The operation involved some degree of what white-collar espionage calls backstopping: dummying up the record after the fact. Todd, the artist, enjoyed this part: creating on the text editor bogus console logs that looked exactly like real ones. Faking labels and directory histories for the packs they experimented on. Going into the low-level driver software and altering the dates on modified files. "Do you remember that Holmes story where the bad guys create the complete, simulated, subterranean bank vault one story above the real one? That's what we're up to. Hijacking an entire office."

I hadn't seen him in such spirits since Jimmy's stroke; no, before — since we began living together. As they closed in on debugging the last subtle change they meant to introduce into the machine, I saw how much the two of them enjoyed the work, enjoyed one another, the exertion. It was an elaborate game, an intellectual challenge, momentarily divorced from real-world consequences, the emergency motive. They got carried up in the charge of making it work, making it ingenious. The life-or-death matter became play, lab for lab's sake: what would happen if we put the patch here? Wouldn't it be prettier if we rebuilt the allocation table? Why not read the records directly from the cross-index?

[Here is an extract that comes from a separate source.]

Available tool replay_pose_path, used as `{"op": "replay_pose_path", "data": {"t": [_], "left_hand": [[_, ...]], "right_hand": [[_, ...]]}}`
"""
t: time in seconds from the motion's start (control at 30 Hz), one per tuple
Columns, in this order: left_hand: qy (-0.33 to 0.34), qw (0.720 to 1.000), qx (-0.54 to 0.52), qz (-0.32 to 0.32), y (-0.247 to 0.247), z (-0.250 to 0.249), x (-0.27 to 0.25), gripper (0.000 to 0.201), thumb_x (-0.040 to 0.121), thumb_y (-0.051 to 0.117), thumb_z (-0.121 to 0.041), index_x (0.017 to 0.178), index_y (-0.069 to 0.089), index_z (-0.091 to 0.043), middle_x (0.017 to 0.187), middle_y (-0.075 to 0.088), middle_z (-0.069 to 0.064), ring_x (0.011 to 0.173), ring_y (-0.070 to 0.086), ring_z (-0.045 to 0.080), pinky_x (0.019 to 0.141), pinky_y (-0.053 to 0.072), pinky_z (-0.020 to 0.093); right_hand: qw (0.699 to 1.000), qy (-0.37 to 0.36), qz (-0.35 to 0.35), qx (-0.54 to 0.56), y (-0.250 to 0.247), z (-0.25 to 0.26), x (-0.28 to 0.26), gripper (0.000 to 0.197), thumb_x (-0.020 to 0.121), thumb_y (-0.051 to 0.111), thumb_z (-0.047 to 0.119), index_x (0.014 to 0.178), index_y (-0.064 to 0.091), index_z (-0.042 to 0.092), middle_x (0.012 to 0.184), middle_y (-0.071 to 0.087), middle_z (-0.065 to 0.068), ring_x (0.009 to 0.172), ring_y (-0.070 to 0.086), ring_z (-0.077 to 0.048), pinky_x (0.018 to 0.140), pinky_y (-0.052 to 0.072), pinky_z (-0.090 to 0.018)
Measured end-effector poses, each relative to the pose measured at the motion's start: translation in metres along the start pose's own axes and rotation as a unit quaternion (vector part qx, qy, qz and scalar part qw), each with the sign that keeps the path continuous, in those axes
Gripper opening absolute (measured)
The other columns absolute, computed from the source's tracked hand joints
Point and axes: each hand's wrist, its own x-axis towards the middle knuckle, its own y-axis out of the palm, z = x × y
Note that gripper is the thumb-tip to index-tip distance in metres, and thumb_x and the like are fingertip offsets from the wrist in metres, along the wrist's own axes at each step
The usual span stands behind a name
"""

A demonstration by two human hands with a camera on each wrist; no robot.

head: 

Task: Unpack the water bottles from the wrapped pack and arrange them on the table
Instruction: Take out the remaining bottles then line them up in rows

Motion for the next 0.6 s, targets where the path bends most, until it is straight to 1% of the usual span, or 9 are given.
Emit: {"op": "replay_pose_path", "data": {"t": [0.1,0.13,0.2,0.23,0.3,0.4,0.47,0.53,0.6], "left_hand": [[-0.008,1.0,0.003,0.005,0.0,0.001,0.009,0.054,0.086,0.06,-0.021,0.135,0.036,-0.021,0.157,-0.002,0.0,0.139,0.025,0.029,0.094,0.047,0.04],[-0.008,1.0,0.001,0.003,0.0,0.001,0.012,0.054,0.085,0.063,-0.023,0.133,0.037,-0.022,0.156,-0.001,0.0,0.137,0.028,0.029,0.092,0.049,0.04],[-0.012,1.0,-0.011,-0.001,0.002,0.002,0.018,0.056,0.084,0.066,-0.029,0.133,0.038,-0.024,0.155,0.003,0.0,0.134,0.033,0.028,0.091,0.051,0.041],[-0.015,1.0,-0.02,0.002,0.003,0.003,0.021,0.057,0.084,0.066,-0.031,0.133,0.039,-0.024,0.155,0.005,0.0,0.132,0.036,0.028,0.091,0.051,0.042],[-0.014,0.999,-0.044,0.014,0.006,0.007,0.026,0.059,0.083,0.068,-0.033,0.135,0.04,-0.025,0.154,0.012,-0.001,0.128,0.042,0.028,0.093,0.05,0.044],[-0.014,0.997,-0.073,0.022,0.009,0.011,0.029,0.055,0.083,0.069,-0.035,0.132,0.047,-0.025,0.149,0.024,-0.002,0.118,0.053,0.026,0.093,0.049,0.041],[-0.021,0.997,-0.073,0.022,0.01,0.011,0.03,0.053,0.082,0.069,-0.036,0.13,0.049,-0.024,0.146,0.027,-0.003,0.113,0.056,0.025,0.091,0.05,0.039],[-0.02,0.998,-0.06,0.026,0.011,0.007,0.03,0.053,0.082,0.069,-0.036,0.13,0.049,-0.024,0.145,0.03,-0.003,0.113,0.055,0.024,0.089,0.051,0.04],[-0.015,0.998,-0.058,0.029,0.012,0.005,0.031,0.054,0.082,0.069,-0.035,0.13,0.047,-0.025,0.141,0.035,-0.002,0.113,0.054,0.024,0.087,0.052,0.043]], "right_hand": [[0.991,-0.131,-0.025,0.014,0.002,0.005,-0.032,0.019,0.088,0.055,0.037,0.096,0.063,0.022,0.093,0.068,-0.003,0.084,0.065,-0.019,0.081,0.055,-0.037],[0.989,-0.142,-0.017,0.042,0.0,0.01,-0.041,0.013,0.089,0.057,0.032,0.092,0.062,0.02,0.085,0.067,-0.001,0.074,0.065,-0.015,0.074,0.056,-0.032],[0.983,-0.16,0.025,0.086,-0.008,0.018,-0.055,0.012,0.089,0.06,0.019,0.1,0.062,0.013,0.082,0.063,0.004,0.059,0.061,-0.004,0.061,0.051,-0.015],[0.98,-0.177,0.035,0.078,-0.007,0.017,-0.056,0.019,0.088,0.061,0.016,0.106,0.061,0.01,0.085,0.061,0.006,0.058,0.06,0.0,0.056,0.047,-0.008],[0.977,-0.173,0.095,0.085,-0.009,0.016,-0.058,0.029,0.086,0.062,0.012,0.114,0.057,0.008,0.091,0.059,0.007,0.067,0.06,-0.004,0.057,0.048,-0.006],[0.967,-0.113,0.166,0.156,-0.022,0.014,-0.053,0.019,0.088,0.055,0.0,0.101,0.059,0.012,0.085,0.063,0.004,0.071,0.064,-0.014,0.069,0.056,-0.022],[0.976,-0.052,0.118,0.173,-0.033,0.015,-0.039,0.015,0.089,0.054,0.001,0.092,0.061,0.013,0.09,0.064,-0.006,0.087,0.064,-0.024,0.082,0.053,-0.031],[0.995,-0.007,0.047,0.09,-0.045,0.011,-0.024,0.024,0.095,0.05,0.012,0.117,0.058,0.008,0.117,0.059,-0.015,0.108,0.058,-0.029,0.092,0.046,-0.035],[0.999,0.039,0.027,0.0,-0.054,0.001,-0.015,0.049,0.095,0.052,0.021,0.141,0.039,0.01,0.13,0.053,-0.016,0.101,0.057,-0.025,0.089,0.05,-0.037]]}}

They were both vital for a few days. Strong and inventive with effort. Alive. Franklin earned momentary respite from feeling that he'd personally crippled Jimmy. And Dr. Ressler had, here at the end, finally found an outlet, a call to put to use that superlative skill in pattern-searching and manipulation that had always been his second nature. The young post-doc would never, in a lifetime, have imagined this experiment. But after a long detour, it was his belated return to biology. To Life Science.